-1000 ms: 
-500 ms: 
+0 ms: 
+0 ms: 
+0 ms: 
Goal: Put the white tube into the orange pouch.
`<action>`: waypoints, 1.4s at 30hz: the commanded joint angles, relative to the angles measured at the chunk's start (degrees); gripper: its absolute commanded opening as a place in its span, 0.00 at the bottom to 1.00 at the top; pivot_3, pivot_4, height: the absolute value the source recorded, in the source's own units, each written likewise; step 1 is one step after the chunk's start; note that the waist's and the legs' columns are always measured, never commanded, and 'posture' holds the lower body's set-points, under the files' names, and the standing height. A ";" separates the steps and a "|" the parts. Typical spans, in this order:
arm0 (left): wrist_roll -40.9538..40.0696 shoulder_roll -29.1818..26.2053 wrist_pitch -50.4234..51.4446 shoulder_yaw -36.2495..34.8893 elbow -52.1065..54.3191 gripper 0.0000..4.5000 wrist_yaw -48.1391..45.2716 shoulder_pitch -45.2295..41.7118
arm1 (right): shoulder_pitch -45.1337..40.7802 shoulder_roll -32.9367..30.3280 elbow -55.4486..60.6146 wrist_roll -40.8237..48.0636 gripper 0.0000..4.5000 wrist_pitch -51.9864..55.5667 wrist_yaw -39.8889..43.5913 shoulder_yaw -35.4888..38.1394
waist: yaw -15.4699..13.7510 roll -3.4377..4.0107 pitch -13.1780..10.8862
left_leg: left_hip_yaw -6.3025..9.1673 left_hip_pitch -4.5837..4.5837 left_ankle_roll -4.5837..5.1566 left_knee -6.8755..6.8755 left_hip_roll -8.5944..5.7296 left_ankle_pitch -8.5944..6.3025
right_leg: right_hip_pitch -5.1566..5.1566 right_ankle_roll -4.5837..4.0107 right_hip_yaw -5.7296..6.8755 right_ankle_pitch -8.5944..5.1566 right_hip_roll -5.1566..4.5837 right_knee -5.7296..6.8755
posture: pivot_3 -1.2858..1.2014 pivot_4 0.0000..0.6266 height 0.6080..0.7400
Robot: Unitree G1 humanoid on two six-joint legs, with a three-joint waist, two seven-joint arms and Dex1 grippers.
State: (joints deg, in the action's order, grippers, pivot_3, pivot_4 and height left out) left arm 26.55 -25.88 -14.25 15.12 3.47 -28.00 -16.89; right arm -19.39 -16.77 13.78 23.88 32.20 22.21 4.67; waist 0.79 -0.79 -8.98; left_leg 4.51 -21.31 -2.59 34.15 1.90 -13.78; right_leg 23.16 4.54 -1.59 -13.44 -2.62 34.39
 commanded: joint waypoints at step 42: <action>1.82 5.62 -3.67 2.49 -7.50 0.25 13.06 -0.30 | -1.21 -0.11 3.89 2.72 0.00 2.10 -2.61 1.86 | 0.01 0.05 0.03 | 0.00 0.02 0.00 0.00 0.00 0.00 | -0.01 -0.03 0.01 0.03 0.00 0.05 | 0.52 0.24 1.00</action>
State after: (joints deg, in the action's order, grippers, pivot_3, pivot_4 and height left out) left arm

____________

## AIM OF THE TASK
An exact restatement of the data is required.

## OUTPUT FOR THIS EXERCISE
-1000 ms: 
-500 ms: 
+0 ms: 
+0 ms: 
+0 ms: 
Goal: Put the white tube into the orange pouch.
`<action>`: waypoints, 1.4s at 30hz: the commanded joint angles, relative to the angles measured at the chunk's start (degrees); gripper: its absolute commanded opening as a place in its span, 0.00 at the bottom to 1.00 at the top; pivot_3, pivot_4, height: the absolute value the source recorded, in the source's own units, each written likewise; step 1 is one step after the chunk's start; note that the waist's and the legs' columns are always measured, never commanded, and 'posture' holds the lower body's set-points, under the files' names, and the standing height. A ";" separates the steps and a "|" the parts. Typical spans, in this order:
arm0 (left): wrist_roll -40.9538..40.0696 shoulder_roll -29.1818..26.2053 wrist_pitch -50.4234..51.4446 shoulder_yaw -36.2495..34.8893 elbow -52.1065..54.3191 gripper 0.0000..4.5000 wrist_yaw -48.1391..45.2716 shoulder_pitch -45.2295..41.7118
arm1 (right): shoulder_pitch -45.1337..40.7802 shoulder_roll -32.9367..30.3280 elbow -55.4486..60.6146 wrist_roll -40.8237..48.0636 gripper 0.0000..4.5000 wrist_pitch -51.9864..55.5667 wrist_yaw -39.8889..43.5913 shoulder_yaw -35.4888..38.1394
waist: yaw -15.4699..13.7510 roll -3.4377..4.0107 pitch -13.1780..10.8862
left_leg: left_hip_yaw -6.3025..9.1673 left_hip_pitch -4.5837..4.5837 left_ankle_roll -4.5837..5.1566 left_knee -6.8755..6.8755 left_hip_roll -8.5944..5.7296 left_ankle_pitch -8.5944..6.3025
right_leg: right_hip_pitch -5.1566..5.1566 right_ankle_roll -4.5837..4.0107 right_hip_yaw -5.7296..6.8755 right_ankle_pitch -8.5944..5.1566 right_hip_roll -5.1566..4.5837 right_knee -5.7296..6.8755
posture: pivot_3 -1.2858..1.2014 pivot_4 0.0000..0.6266 height 0.6080..0.7400
Robot: Unitree G1 humanoid on two six-joint legs, with a three-joint waist, two seven-joint arms and Dex1 grippers.
State: (joints deg, in the action's order, grippers, pivot_3, pivot_4 and height left out) left arm 26.55 -25.88 -14.25 15.12 3.47 -28.00 -16.89; right arm -19.39 -16.77 13.78 23.88 32.20 22.21 4.67; waist 0.79 -0.79 -8.98; left_leg 4.51 -21.31 -2.59 34.15 1.90 -13.78; right_leg 23.16 4.54 -1.59 -13.44 -2.62 34.39
 commanded: joint waypoints at step 42: <action>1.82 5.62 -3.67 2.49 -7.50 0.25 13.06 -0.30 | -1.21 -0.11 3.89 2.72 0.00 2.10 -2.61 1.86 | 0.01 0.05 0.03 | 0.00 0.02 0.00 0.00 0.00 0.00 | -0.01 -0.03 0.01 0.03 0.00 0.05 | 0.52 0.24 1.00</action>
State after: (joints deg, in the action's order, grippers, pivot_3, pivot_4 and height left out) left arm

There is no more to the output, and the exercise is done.